Prep Time | Cook Time | Course | Cuisine | Equipment | No. of Ingredients |
---|---|---|---|---|---|
5 minutes | 0 minutes | Breakfast or Snack | American | Blender | 7 |
Ingredients:
- 1/2 cup canned pumpkin
- 1/2 cup Greek yogurt
- 1/2 cup milk
- 2 tablespoons cream cheese
- 1 tablespoon honey
- 1/2 teaspoon pumpkin pie spice
- Ice cubes (optional)
Instructions:
- Combine all ingredients in a blender and blend until smooth.
- Add ice cubes if desired and blend again until frothy.
Serve With: A sprinkle of graham cracker crumbs on top.
Drink With: A cup of coffee or a chai latte.
12. Cinnamon Roll Casserole
Indulge in a warm, comforting Cinnamon Roll Casserole that brings the classic flavors of cinnamon rolls into a simple, shareable dish. This casserole is a fantastic choice for a weekend brunch or a cozy family breakfast.

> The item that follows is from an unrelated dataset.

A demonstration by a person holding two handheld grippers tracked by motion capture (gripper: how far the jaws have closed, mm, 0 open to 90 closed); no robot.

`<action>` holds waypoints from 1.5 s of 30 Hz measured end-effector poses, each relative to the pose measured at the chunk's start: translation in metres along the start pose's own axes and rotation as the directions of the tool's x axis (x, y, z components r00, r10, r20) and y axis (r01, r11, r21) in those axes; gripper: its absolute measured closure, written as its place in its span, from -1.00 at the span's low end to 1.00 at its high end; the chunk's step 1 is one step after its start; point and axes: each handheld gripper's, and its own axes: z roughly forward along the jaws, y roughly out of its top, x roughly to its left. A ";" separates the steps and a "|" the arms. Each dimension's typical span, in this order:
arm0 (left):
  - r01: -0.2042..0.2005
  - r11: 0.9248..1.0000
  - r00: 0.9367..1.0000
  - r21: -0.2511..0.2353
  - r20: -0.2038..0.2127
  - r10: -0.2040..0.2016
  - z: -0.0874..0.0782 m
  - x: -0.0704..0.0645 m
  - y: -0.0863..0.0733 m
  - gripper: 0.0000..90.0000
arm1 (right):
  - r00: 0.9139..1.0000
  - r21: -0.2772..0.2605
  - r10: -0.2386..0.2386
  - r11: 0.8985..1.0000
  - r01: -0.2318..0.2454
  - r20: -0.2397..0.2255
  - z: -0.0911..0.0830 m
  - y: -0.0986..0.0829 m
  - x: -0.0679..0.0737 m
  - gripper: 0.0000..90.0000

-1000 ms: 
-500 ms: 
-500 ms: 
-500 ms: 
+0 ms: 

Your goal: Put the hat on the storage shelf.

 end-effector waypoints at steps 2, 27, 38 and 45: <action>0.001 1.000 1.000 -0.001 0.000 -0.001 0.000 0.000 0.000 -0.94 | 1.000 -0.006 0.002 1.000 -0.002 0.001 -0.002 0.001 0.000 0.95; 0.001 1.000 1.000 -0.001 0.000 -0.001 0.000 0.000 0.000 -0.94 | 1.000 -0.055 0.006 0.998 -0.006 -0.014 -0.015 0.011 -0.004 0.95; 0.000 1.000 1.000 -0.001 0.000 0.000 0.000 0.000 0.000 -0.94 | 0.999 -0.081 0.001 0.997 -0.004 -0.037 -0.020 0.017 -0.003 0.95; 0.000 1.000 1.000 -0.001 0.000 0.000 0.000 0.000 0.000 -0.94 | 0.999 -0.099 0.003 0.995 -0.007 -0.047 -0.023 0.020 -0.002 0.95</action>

Prep Time | Cook Time | Course | Cuisine | Equipment | No. of Ingredients |
---|---|---|---|---|---|
15 minutes | 35 minutes | Breakfast or Brunch | American | Baking Dish | 9 |
Ingredients:
- 1 can cinnamon rolls (with icing)
- 1/2 cup milk
- 3 large eggs
- 1/4 cup maple syrup
- 1/2 teaspoon vanilla extract
- 1/2 teaspoon ground cinnamon
- 1/4 teaspoon nutmeg
- 1/2 cup chopped pecans (optional)
- Additional icing for topping
Instructions:
- Preheat oven to 350°F (175°C) and grease a baking dish.
- Cut cinnamon rolls into quarters and place in the dish.
- In a bowl, whisk together milk, eggs, maple syrup, vanilla extract, cinnamon, and nutmeg.
- Pour mixture over the cinnamon rolls, and sprinkle with pecans if using.
- Bake for 30-35 minutes until golden and set. Drizzle with additional icing before serving.
Serve With: A side of fresh fruit or a dollop of whipped cream.
Drink With: A hot coffee or a glass of cold milk.